IP/07/158
Bruxelles, le 8 février 2007
Lors de sa première conférence de presse à Bruxelles, Mme Meglena Kuneva, le nouveau commissaire chargé de la protection des consommateurs, a souligné la "nécessité pressante d'agir dans un monde en mutation rapide, où l'Europe risque de prendre du retard. Nous devons revoir en profondeur le droit de la consommation. Pour l'instant, les consommateurs ne bénéficient pas de transactions équilibrées en ligne et des règles complexes étouffent les brillantes idées d'entreprises de demain. Nous devons trouver de nouvelles solutions à de nouvelles difficultés. La question est de savoir si nous pouvons nous permettre d'avoir en Europe 27 mini-marchés en ligne, et de priver le consommateur de choix, d'opportunités et de prix compétitifs. Nous devons insuffler dans le monde du commerce en ligne la perception intuitive d'un nouvel état de confiance pour que le web devienne un espace commercial fiable. Les règles du jeu ont changé, et il est temps que la politique de protection des consommateur réagisse."
La situation actuelle
Des éléments récents font état, chaque année, de centaines de plaintes auprès de centres européens des consommateurs concernant des achats transfrontaliers en ligne. Ces plaintes portent notamment sur des problèmes de défaut de livraison, de retard de livraison, de délai de réflexion, de retour de marchandises et de remboursement.
Domaines d'intervention
Les règles existantes ont rempli leur office en faveur des consommateurs, mais elles ont évolué au cours des 15-20 dernières années. De fait, le dispositif actuel est une mosaïque de différentes règles nationales, complétées dans diverses mesures, selon les pays, par des normes communautaires fondamentales. La toile pose également toute une série de difficultés nouvelles qui ne trouvent pas de réponses concrètes, de sorte que les consommateurs ne peuvent pas bénéficier d'une transaction équilibrée et que les entreprises doivent faire face à un maquis juridique.

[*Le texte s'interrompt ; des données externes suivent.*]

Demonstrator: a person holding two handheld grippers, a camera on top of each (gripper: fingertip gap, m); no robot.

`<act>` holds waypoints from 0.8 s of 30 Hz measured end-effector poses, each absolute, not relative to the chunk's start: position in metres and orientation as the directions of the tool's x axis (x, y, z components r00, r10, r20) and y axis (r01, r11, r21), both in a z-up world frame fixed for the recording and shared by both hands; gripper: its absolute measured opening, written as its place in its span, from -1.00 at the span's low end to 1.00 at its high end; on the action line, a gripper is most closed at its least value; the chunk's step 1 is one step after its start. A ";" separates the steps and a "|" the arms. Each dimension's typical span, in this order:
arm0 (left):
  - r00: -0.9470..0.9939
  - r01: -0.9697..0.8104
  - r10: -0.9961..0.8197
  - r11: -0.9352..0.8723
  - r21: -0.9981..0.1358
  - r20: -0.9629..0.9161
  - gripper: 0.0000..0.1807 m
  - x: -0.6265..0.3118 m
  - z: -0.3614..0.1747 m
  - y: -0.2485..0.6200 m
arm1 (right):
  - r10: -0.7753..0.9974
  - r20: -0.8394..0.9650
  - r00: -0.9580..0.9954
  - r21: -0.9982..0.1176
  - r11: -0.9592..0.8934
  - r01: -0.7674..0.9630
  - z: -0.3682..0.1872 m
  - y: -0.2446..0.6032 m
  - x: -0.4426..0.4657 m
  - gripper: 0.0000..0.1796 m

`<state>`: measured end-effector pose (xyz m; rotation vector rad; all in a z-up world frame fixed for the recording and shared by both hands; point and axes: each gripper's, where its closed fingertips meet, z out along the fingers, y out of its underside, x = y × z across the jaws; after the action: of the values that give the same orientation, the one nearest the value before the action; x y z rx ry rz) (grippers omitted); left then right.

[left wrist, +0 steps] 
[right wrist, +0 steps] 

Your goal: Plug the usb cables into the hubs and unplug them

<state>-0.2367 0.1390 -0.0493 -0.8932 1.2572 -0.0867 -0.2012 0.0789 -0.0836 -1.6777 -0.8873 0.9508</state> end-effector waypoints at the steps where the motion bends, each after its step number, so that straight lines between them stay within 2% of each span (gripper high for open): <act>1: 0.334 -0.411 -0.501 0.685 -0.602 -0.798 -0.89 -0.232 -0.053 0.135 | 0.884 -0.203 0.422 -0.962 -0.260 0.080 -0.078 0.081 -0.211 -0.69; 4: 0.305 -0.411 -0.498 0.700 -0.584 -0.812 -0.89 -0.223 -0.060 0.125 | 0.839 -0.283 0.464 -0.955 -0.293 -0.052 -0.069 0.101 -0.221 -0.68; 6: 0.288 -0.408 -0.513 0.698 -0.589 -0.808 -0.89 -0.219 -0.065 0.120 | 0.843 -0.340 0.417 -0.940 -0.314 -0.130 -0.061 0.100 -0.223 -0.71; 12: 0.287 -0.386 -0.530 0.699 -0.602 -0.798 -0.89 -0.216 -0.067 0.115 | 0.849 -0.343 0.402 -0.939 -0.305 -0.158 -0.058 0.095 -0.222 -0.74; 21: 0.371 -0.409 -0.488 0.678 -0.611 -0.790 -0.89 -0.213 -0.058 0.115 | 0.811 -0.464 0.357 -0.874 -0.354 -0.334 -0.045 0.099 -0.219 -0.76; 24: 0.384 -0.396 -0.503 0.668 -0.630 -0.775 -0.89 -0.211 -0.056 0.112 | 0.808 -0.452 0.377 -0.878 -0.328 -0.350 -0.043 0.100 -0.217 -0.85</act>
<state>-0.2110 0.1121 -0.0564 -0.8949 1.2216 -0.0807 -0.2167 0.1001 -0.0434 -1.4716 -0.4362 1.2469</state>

La consultation lancée par le livre vert porte sur les mesures envisageables dans 28 domaines, notamment:
la consolidation du concept de livraison pour les achats transfrontaliers (la première cause de plainte des acheteurs en ligne), l'amélioration de la protection du consommateur et la clarification de ses droits en matière de retard de livraison, de défaut de livraison ou de livraison partielle;
la clarification et la simplification des règles concernant le retour des produits – les usages varient largement dans l'Union, allant de la simple notification au vendeur à l'obligation de recourir à un envoi recommandé;
l'harmonisation du droit de rétractation et du coût du renvoi de la marchandise – le renvoi peut aujourd'hui être gratuit pour le consommateur ou entièrement à sa charge;
la simplification des voies de recours des consommateurs par l'harmonisation des règles applicables. La ristourne ou la rupture de contrat ne sont aujourd'hui envisageables que lorsque la réparation ou le remplacement sont impossibles ou disproportionnés. Pour un consommateur, il est difficile, surtout à distance, qu'il est loin de juger des dires d'un vendeur affirmant qu'un recours est disproportionné. Le livre vert envisage un système permettant au consommateur d'opter pour la voie de recours de son choix;
la clarification, à l'aide de normes communautaires, des règles régissant les délais de réflexion, qui autorisent le consommateur à renvoyer un produit, dans les limites d'un délai donné, s'il revient sur sa décision d'achat;
les nouvelles difficultés qu'il convient de résoudre: les garanties et droits couvrant actuellement des produits doivent-ils être étendus à certains services? Pour un CD acheté dans un magasin, le consommateur bénéficie d'une garantie, contrairement à celui qui télécharge sa musique. Les règles devraient également être clarifiées pour mettre un terme à l'ambiguïté qui entoure le concept de "biens d'occasion vendus aux enchères publiques" dans la directive sur la vente de biens de consommation.
Prochaines étapes
La consultation sur le "livre vert sur la révision de l’acquis communautaire en matière de protection des consommateurs" durera 3 mois. Pendant cette période, la commissaire chargée de la protection des consommateurs en assurera la "tournée de promotion". Elle rencontrera un large panel de parties prenantes, des associations de femmes des consommateurs âgés, des organisations de consommateurs, des PME, des députés européens, des représentants des gouvernements des États membres et des distributeurs de premier plan. C'est à cette occasion que les propositions concernant des initiatives spécifiques – réglementaires ou autres – visant à résoudre les problèmes existants seront mises en avant.
Voir MEMO/07/48 pour de plus amples renseignements sur le droit communautaire fondamental en matière de protection des consommateurs et sur les plaintes les plus courantes.